### What this task involves
Give an exact copy of the lines from the beginning of the listing below to the "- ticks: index" line, inclusive.

%%

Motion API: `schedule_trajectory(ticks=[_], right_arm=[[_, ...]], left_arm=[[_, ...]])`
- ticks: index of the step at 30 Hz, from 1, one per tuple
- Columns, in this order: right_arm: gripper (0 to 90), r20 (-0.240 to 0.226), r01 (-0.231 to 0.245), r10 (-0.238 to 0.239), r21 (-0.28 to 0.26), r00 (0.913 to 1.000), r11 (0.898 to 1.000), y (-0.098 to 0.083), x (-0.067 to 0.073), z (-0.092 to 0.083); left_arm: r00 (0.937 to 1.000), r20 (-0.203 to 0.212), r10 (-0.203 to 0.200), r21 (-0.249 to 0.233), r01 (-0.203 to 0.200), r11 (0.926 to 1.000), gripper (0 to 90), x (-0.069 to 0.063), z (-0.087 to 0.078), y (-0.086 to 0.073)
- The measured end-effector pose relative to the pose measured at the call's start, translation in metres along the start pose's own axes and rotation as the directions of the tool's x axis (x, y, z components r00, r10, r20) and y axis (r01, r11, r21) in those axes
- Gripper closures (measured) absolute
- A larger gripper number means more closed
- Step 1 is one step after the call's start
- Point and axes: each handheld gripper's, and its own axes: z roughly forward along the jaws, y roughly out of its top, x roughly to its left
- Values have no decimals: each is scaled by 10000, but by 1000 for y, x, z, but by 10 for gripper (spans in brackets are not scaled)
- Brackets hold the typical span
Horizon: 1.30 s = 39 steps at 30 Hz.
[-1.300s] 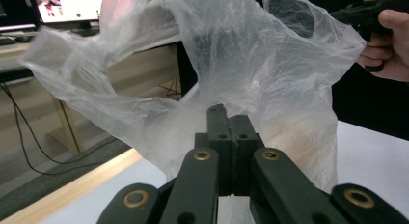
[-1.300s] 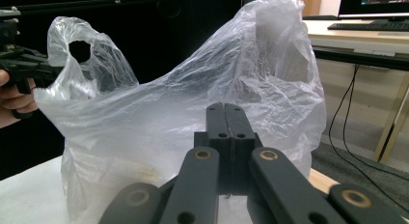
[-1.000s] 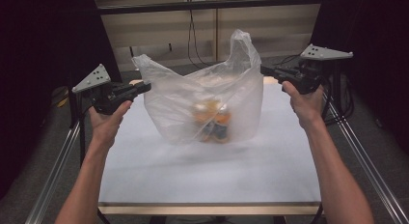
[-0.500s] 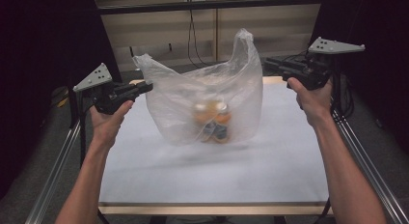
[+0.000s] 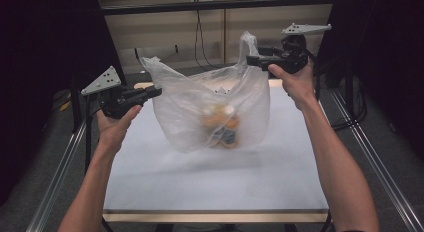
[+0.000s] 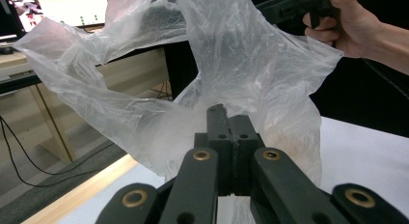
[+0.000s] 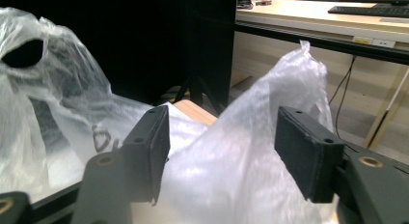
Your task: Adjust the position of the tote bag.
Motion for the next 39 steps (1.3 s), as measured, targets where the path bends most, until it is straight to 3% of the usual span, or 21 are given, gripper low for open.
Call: schedule_trajectory(ticks=[2,3,5,6,7,8,9,10,14,19,22,27,32,37,39], right_arm=[[351,248,-168,165,111,9996,9998,-3,-2,7],[386,303,-266,259,211,9992,9994,-5,-3,10],[551,61,-320,318,417,9995,9986,-11,-5,13],[551,61,-320,318,417,9995,9986,-11,-5,13],[746,-139,-266,271,384,9995,9989,-15,-4,14],[812,-273,-248,259,396,9993,9989,-16,-4,14],[812,-273,-248,259,396,9993,9989,-16,-4,14],[900,-434,-221,235,316,9988,9993,-17,-4,12],[900,-375,-186,192,178,9991,9997,-14,-3,4],[900,-270,-65,52,-482,9996,9988,-2,0,-24],[900,-147,216,-221,-378,9996,9991,-3,4,-28],[900,-347,292,-335,-1170,9988,9927,-18,17,-53],[900,-299,254,-294,-1277,9991,9915,-29,19,-68],[900,-295,364,-405,-1274,9987,9912,-42,31,-80],[900,-415,405,-463,-1310,9981,9906,-48,35,-87]], left_arm=[[10000,27,-55,-5,55,10000,900,1,-1,-2],[10000,-4,-26,50,26,10000,900,1,-1,-3],[10000,31,-22,52,22,10000,900,0,-1,-2],[10000,31,-22,52,22,10000,900,0,-1,-2],[10000,-12,-23,37,23,10000,900,0,-1,-2],[10000,-46,-9,24,9,10000,900,1,-1,-2],[10000,-46,-9,24,9,10000,900,1,-1,-2],[10000,-73,-62,34,62,10000,900,2,-1,-2],[9998,-145,-154,-83,152,9998,900,3,-1,-1],[9998,-86,-155,-208,153,9997,900,2,-3,6],[9999,-82,-96,-198,94,9998,900,0,-3,9],[9999,-133,-89,-95,87,9999,900,0,-7,7],[9996,-246,-102,-76,100,9999,900,-1,-16,3],[9999,-91,128,279,-126,9995,900,-8,-21,-6],[10000,21,28,226,-29,9997,900,-11,-22,-12]])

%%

### Task output
Motion API: `schedule_trajectory(ticks=[_], right_arm=[[_, ...]], left_arm=[[_, ...]])`
- ticks: index of the step at 30 Hz, from 1, one per tuple

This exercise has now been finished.